<<<<

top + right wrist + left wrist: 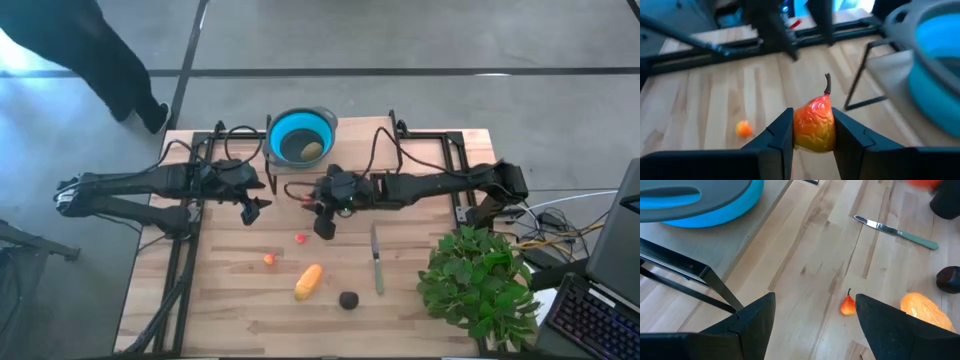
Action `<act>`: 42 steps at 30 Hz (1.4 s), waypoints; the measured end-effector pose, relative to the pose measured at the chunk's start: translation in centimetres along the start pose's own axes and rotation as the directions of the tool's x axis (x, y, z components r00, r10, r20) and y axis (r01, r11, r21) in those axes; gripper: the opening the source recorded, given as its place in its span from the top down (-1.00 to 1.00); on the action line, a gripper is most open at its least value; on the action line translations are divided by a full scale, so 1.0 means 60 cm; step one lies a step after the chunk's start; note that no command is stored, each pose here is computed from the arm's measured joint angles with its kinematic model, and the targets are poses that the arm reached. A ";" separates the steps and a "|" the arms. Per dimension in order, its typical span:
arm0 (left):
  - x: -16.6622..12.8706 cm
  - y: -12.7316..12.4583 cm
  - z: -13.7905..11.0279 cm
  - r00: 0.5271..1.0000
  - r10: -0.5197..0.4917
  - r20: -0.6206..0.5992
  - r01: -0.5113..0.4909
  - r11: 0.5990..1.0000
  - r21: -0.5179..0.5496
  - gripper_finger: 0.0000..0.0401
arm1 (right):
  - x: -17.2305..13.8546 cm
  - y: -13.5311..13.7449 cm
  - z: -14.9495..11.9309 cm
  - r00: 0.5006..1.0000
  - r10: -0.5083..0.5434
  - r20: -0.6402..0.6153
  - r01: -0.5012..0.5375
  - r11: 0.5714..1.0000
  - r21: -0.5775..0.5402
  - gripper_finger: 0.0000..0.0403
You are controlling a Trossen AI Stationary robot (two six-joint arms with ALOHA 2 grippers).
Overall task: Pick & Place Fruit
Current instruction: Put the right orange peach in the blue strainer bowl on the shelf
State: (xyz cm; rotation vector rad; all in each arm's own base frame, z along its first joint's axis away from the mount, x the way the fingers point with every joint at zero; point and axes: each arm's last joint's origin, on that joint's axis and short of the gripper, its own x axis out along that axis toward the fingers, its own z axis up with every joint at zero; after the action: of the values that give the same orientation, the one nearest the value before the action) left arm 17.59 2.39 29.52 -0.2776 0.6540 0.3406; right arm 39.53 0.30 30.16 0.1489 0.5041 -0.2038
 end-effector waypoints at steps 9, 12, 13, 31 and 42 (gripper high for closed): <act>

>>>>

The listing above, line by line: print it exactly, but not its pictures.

Your response:
top + right wrist + left wrist: 
Action `<act>`: 42 steps at 30 Hz (1.4 s), waypoints; the measured end-effector pose, relative to the pose measured at the chunk's start: translation in centimetres along the start pose's own axes and rotation as the directions of the tool's x axis (x, y, z components r00, r10, r20) and y axis (r01, r11, r21) in those axes; gripper: the opening the source recorded, given as its place in its span from the top down (-1.00 to 1.00); on the action line, a gripper is most open at its least value; on the action line translations are divided by a full scale, so 1.0 means 60 cm; step one lies a step after the chunk's start; note that no command is stored, each pose here is computed from the arm's measured joint angles with its kinematic model, and the targets are poses that the arm reached. A ";" separates the steps and a "|" the arms. Per dimension in order, its typical span:
arm0 (left):
  - x: -16.6622..12.8706 cm
  - y: -12.7316..12.4583 cm
  - z: -13.7905..11.0279 cm
  - r00: 0.5271..1.0000
  - r10: -0.5197..0.4917
  - r20: -0.6206..0.5992
  - r01: -0.5113..0.4909
  - r11: 0.5990..1.0000
  - r21: -0.5179..0.5496
  - gripper_finger: 0.0000..0.0401
arm1 (right):
  - x: -17.2305..13.8546 cm
  - y: -13.5311..13.7449 cm
  - z: -14.9495..11.9309 cm
  - r00: 0.5006..1.0000
  - r10: -0.5083..0.5434
  - r20: -0.6402..0.6153
  - r01: -0.5012..0.5375
  - r11: 0.5714..1.0000
  - r21: -0.5775..0.5402
  - gripper_finger: 0.0000..0.0403
You are controlling a Trossen AI Stationary robot (two six-joint arms with ALOHA 2 grippers).
Overall task: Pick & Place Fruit
Current instruction: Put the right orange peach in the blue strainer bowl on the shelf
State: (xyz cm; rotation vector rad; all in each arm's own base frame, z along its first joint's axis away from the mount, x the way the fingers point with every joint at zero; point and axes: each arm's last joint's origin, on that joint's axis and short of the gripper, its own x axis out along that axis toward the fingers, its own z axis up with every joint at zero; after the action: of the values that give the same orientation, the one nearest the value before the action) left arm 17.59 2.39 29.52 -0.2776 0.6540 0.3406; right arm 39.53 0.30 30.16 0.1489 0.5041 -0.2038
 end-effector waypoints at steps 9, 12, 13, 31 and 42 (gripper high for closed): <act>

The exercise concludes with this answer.